Banks have been dabbling with AI for years, but most have kept experiments small. HSBC’s move to commit nine-figure budgets per project suggests a shift from testing to full-scale deployment. The bank has already used machine learning to spot suspicious transactions and automate parts of its trade finance operations. Now it wants to push further into areas like personalized wealth management advice, credit risk modeling, and natural-language processing for compliance checks.

The partnership also gives HSBC access to Google’s research talent and custom chips—tensor processing units—that can speed up AI training. That’s a resource most banks don’t have in-house.

Global reach, local regulation

HSBC operates in more than 60 countries, each with its own data privacy and banking rules. Deploying AI globally means navigating a patchwork of regulations—from Europe’s GDPR to China’s data localization laws. Google Cloud’s regional data centers and compliance certifications help, but the final responsibility for handling customer data rests with HSBC.

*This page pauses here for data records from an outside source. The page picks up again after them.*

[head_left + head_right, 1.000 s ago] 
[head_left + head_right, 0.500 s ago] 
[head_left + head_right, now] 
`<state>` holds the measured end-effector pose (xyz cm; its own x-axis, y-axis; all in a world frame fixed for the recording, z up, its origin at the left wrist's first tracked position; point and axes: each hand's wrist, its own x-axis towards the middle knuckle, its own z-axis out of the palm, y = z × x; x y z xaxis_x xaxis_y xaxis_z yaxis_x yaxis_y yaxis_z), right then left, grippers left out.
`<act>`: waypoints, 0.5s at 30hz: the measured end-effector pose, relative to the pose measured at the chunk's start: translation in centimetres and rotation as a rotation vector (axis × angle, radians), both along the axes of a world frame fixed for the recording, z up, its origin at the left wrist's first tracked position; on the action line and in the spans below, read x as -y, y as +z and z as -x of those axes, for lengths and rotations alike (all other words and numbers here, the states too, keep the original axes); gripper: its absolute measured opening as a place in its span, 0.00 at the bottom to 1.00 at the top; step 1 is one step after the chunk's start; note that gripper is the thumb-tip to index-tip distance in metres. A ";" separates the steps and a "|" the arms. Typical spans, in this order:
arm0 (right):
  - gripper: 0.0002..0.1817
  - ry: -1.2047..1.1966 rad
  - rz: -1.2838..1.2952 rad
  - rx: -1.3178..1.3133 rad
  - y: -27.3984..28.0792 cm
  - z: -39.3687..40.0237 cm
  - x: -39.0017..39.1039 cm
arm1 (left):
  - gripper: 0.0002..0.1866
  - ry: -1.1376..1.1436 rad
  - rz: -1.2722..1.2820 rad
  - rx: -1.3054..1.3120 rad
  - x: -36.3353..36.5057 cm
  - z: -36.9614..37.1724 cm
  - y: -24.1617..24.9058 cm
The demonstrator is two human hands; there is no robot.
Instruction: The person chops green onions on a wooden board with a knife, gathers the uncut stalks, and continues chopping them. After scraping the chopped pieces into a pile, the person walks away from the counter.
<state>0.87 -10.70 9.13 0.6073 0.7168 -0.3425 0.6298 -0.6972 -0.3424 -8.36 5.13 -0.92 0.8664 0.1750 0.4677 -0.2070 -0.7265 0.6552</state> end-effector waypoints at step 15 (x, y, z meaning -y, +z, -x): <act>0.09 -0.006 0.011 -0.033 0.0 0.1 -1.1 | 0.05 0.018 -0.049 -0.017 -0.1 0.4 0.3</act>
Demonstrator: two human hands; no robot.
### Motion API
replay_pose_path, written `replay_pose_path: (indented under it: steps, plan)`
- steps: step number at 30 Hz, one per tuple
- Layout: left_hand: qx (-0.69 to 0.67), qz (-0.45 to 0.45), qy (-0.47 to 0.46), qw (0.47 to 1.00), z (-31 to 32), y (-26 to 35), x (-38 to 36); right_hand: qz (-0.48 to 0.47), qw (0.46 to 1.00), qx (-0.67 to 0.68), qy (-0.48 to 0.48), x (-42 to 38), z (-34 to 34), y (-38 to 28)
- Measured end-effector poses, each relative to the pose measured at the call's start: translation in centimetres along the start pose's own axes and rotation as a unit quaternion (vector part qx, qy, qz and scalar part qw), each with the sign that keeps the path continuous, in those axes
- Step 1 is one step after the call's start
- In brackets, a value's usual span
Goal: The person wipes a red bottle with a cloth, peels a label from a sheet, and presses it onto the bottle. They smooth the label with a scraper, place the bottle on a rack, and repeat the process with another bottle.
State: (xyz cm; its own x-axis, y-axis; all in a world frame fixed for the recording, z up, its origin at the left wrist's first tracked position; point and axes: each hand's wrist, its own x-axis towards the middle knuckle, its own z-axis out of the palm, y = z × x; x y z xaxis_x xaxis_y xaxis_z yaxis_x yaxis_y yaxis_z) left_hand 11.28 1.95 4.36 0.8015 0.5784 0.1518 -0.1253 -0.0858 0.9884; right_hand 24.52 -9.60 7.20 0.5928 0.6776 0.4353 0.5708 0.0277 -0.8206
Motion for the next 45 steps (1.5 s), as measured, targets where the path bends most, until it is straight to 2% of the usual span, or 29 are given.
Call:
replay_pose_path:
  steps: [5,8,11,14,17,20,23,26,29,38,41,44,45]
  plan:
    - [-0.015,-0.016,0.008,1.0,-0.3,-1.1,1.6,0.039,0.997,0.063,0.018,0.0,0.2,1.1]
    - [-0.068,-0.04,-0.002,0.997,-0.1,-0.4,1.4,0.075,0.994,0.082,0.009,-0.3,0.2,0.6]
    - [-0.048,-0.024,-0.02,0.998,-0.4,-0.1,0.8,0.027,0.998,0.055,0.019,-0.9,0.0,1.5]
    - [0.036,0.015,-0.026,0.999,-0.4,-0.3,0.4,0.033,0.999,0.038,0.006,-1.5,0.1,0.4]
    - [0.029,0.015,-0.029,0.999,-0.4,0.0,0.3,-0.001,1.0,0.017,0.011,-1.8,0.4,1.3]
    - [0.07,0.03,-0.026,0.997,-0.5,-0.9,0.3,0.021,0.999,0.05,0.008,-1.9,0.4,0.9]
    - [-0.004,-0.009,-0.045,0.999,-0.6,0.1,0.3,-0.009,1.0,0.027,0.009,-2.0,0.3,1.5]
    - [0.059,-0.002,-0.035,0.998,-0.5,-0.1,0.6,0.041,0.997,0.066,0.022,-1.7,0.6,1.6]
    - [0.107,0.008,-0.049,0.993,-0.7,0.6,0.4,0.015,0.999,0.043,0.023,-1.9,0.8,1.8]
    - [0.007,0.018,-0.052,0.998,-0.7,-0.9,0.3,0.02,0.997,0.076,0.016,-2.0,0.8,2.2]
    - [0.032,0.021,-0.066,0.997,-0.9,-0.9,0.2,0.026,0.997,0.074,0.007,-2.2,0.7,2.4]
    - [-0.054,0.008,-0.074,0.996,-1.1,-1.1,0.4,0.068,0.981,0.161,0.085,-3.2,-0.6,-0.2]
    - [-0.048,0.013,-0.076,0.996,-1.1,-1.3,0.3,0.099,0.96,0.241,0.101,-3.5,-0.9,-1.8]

The bank has said it will keep sensitive data inside its own controlled environments and use Google’s tools only for non-customer-facing models in some jurisdictions. That split approach could become a template for other multinational lenders.

What’s next

HSBC and Google Cloud haven’t released a timeline for the first $100 million project, but internal teams are already working on prototypes. The partnership will be tested on its ability to deliver measurable cost savings or new revenue—not just technical capability. For Google, landing a deal of this scale with a top-10 global bank strengthens its push into financial services, a sector where Amazon Web Services and Microsoft Azure have long held the lead.